* _Goal of the exercise_:
Every record must be copied exactly, except that pictures are dropped.

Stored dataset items
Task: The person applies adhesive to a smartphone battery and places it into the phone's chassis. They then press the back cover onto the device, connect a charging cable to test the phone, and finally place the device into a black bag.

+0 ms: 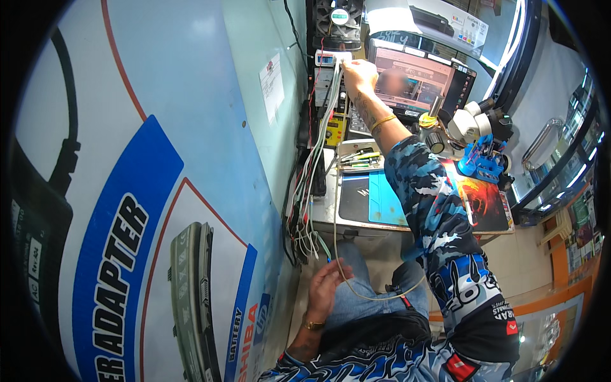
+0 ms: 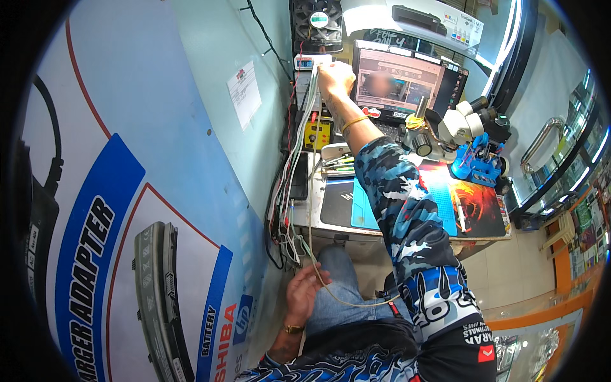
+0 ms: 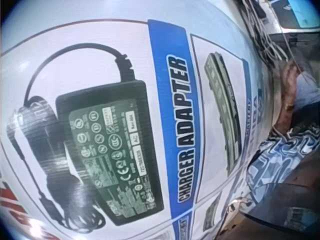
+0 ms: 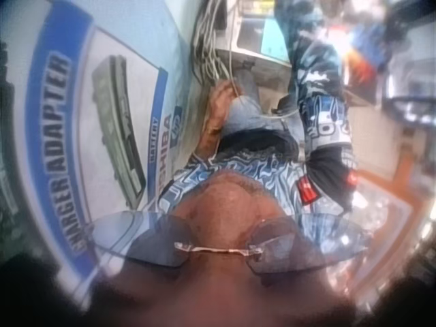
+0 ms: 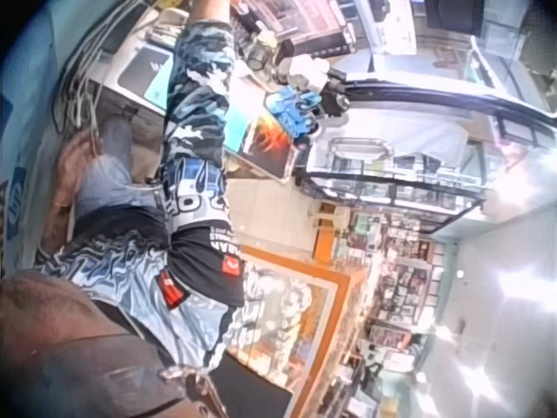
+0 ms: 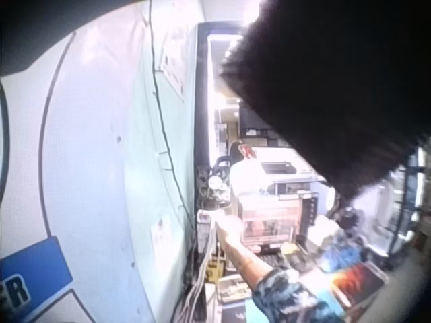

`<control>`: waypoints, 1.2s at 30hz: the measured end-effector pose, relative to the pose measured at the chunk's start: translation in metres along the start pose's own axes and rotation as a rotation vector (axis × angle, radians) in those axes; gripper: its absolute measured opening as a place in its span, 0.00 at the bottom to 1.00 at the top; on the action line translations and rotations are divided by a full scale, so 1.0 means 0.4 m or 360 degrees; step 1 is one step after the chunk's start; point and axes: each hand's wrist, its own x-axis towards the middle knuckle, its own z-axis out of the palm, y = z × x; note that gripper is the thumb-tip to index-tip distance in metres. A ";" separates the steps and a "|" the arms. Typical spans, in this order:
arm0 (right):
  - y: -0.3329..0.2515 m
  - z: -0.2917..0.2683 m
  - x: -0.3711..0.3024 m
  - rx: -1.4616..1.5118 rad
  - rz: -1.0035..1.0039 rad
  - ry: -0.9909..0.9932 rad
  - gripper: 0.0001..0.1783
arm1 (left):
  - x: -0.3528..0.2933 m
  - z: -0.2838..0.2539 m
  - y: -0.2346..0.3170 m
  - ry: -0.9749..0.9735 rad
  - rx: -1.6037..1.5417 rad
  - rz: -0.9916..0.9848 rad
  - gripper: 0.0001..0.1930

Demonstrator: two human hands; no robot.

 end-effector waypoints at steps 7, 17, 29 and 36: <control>0.005 0.026 0.001 0.0116 0.0090 -0.0011 0.17 | -0.006 0.010 0.011 0.0027 0.0006 -0.0002 0.19; 0.024 0.031 0.023 -0.0065 0.0012 0.0005 0.18 | -0.008 0.007 0.010 -0.0069 -0.0017 -0.0020 0.19; 0.086 0.093 0.106 -0.0603 -0.0096 -0.0107 0.23 | -0.014 0.001 0.008 -0.0096 -0.0091 0.0030 0.18; 0.089 0.054 0.089 -0.0442 -0.0164 -0.0100 0.21 | -0.012 0.008 -0.006 -0.0006 0.0065 0.0058 0.15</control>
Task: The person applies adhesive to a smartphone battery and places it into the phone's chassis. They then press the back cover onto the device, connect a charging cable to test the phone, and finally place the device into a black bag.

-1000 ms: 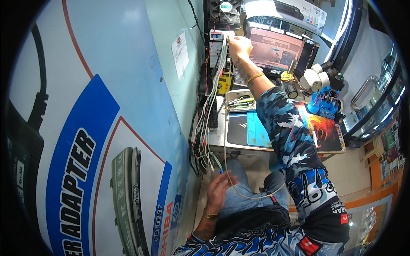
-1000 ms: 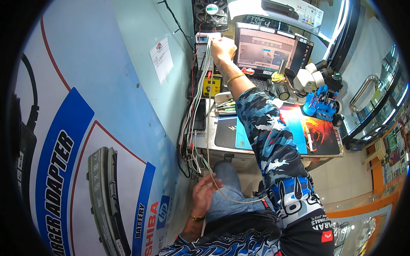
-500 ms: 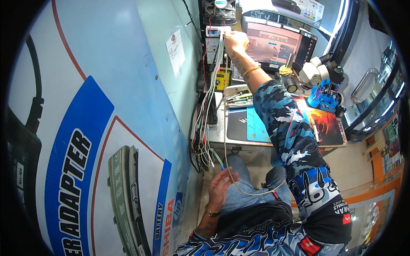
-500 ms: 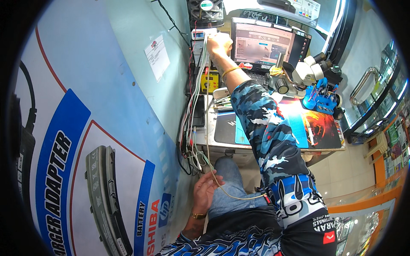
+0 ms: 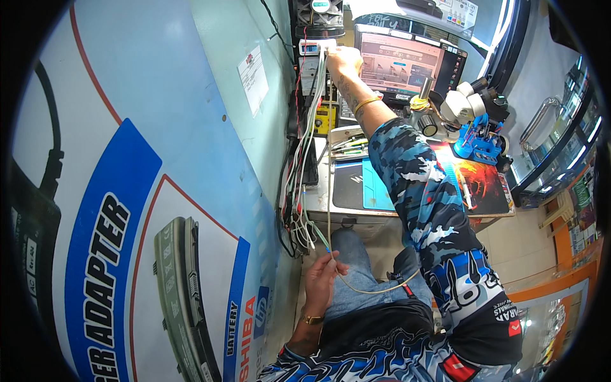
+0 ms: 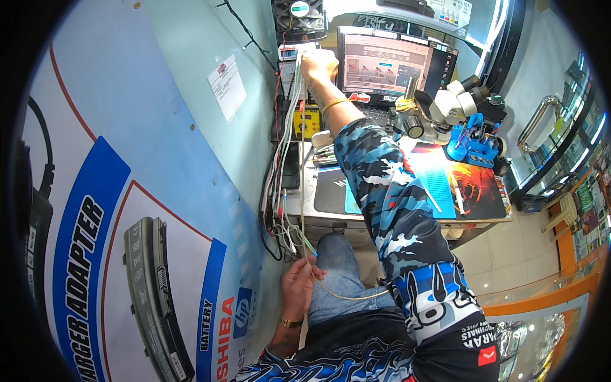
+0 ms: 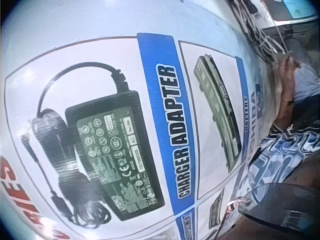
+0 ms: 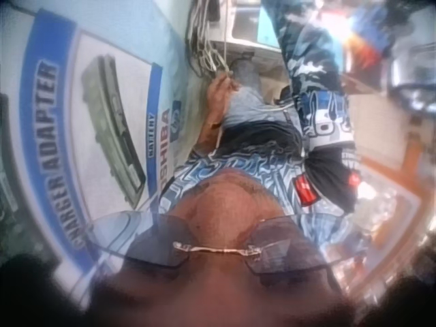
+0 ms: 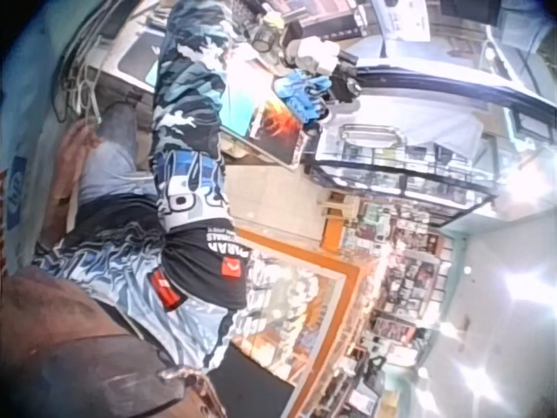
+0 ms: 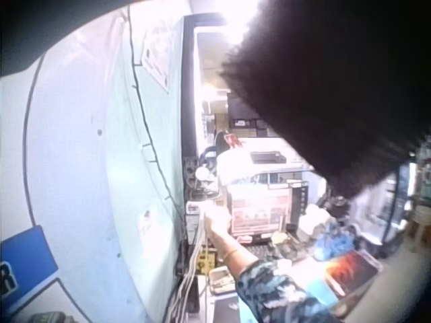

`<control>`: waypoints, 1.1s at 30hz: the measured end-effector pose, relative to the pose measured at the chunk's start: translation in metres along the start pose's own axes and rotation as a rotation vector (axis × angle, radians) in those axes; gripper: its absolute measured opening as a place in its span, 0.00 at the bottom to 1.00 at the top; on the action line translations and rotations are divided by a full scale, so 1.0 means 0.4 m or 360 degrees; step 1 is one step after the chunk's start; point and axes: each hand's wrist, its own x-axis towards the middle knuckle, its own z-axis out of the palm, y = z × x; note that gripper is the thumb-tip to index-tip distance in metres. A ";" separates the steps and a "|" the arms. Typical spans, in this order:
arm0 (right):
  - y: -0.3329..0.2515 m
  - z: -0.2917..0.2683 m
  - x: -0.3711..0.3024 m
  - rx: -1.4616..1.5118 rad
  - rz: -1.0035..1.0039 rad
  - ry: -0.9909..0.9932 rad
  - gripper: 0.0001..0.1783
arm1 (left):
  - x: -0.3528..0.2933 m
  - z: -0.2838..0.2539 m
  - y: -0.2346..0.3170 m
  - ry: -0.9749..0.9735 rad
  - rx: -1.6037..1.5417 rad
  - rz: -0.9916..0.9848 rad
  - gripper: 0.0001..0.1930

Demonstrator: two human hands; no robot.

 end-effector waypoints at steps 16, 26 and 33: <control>-0.048 -0.072 -0.068 0.1690 0.0739 -0.0556 0.07 | -0.022 -0.031 0.020 0.0154 0.0204 0.0052 0.11; -0.037 -0.059 -0.008 0.1899 0.1087 -0.0795 0.10 | 0.000 -0.014 0.065 0.0132 0.0518 0.0071 0.13; -0.061 -0.070 -0.023 0.2084 0.1172 -0.0782 0.13 | 0.021 0.039 0.107 0.0437 0.0739 0.0400 0.14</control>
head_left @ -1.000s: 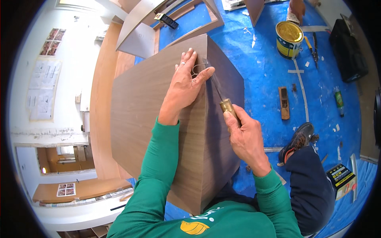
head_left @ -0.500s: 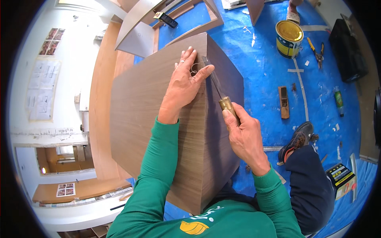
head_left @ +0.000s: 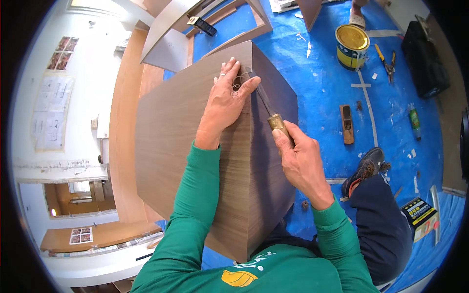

* _Solution_:
Task: The person applies adhesive to a smartphone battery and places it into the phone's chassis. They then press the back cover onto the device, connect a charging cable to test the phone, and finally place the device into a black bag.

+0 ms: 
+0 ms: 
+0 ms: 
+0 ms: 
+0 ms: 
+0 ms: 

`<control>`: waypoints, 1.2s at 30hz: the measured end-effector pose, relative to the pose measured at the chunk's start: translation in metres along the start pose's own axes and rotation as a rotation vector (axis × angle, radians) in those axes; gripper: its absolute measured opening as a place in its span, 0.00 at the bottom to 1.00 at the top; on the action line translations and rotations are divided by a full scale, so 1.0 means 0.4 m or 360 degrees; step 1 is one step after the chunk's start; point and axes: each hand's wrist, its own x-axis towards the middle knuckle, its own z-axis out of the palm, y = z × x; note that gripper is the thumb-tip to index-tip distance in metres. A ";" separates the steps and a "|" the arms. Typical spans, in this order:
arm0 (right):
  - y: -0.3329..0.2515 m
  - z: -0.2917..0.2683 m
  - x: -0.3711..0.3024 m
  - rx: -1.4616..1.5118 rad
  - rz: -1.0035..1.0039 rad
  - ry: -0.9909..0.9932 rad
  - gripper: 0.0001..0.1783
arm1 (left):
  - x: -0.3528..0.2933 m
  - z: -0.2838..0.2539 m
  - y: -0.2346..0.3170 m
  - ry: -0.9749..0.9735 rad
  - rx: -1.6037..1.5417 rad
  - rz: -0.9916..0.9848 rad
  - gripper: 0.0001..0.1930

Demonstrator: two human hands; no robot.

 end-effector waypoints at steps 7, 17, 29 and 36: <control>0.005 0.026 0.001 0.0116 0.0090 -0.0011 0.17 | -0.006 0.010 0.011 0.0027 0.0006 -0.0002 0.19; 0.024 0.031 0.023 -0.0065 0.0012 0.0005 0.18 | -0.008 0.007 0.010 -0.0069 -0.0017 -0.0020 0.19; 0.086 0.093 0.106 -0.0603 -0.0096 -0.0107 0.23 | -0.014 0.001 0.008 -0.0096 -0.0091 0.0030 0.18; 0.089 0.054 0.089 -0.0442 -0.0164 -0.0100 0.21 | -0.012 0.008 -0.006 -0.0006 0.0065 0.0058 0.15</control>
Task: The person applies adhesive to a smartphone battery and places it into the phone's chassis. They then press the back cover onto the device, connect a charging cable to test the phone, and finally place the device into a black bag.

-1000 ms: 
-1000 ms: 
-500 ms: 
-500 ms: 
+0 ms: 
+0 ms: 
+0 ms: 
+0 ms: 
+0 ms: 
+0 ms: 

`<control>`: waypoints, 1.1s at 30hz: the measured end-effector pose, relative to the pose measured at the chunk's start: translation in metres along the start pose's own axes and rotation as a rotation vector (axis × angle, radians) in those axes; gripper: its absolute measured opening as a place in its span, 0.00 at the bottom to 1.00 at the top; on the action line translations and rotations are divided by a full scale, so 1.0 means 0.4 m or 360 degrees; step 1 is one step after the chunk's start; point and axes: each hand's wrist, its own x-axis towards the middle knuckle, its own z-axis out of the palm, y = z × x; note that gripper is the thumb-tip to index-tip distance in metres. A ";" separates the steps and a "|" the arms. Typical spans, in this order:
arm0 (right):
  - y: -0.3329..0.2515 m
  - z: -0.2917..0.2683 m
  - x: -0.3711..0.3024 m
  - rx: -1.4616..1.5118 rad
  - rz: -1.0035..1.0039 rad
  - ry: -0.9909..0.9932 rad
  - gripper: 0.0001..0.1783
arm1 (left):
  - x: -0.3528..0.2933 m
  - z: -0.2838..0.2539 m
  - y: -0.2346..0.3170 m
  - ry: -0.9749..0.9735 rad
  - rx: -1.6037..1.5417 rad
  - rz: -0.9916..0.9848 rad
  - gripper: 0.0001..0.1930

Demonstrator: two human hands; no robot.

 end-effector waypoints at steps 16, 26 and 33: <control>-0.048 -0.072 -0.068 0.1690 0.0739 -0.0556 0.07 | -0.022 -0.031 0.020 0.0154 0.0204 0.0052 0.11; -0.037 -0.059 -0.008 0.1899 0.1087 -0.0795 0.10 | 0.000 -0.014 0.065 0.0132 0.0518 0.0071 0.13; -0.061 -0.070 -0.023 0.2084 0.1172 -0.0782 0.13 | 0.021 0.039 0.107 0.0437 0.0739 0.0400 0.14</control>
head_left @ -1.000s: 
head_left @ -0.500s: 
head_left @ +0.000s: 

The work on this exercise has been finished.